DATA
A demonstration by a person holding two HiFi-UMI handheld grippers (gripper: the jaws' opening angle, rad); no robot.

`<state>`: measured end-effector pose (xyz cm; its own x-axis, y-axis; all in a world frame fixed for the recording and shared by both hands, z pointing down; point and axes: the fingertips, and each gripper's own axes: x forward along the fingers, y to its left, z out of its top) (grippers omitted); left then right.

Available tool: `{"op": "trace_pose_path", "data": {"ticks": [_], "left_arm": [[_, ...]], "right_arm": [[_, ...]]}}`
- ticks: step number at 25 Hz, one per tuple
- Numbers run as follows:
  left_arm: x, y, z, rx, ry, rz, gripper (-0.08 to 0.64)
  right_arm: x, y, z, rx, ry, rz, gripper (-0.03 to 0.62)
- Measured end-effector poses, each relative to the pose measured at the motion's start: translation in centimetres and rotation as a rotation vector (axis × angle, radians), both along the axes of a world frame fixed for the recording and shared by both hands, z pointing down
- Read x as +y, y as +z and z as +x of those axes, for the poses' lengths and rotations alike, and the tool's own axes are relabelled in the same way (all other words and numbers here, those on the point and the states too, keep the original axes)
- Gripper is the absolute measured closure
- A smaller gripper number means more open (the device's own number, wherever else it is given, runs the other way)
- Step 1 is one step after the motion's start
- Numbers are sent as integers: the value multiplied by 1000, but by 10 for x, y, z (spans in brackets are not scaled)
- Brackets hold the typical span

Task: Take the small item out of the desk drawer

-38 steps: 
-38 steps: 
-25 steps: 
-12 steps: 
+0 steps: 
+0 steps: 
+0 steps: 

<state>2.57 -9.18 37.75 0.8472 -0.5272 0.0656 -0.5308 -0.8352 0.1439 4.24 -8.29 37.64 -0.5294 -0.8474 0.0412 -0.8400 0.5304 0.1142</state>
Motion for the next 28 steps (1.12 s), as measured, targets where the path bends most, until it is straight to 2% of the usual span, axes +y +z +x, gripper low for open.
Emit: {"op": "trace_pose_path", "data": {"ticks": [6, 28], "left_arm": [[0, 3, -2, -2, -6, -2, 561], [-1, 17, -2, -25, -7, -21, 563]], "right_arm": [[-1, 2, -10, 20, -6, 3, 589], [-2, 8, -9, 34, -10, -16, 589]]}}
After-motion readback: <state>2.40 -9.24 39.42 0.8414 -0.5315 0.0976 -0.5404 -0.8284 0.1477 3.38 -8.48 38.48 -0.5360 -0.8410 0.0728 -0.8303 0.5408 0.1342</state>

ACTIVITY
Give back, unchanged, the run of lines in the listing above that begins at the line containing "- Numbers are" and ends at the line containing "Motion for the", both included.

REPLY TO THE TASK
- Numbers are sent as integers: the value multiplied by 1000, but by 10 for x, y, z (spans in brackets are not scaled)
- Brackets hold the typical span

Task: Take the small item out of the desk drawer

-38 steps: 
-38 steps: 
-25 steps: 
-12 steps: 
+0 steps: 
+0 steps: 
+0 steps: 

<state>2.57 -9.18 37.75 0.8472 -0.5272 0.0656 -0.5308 -0.8352 0.1439 4.24 -8.29 37.64 -0.5294 -0.8474 0.0412 -0.8400 0.5304 0.1142</state>
Motion for the next 28 steps (1.12 s), as measured, targets where the path bends most, until it is straight to 2% of the usual span, axes +y +z +x, gripper low for open.

The output contains nothing more.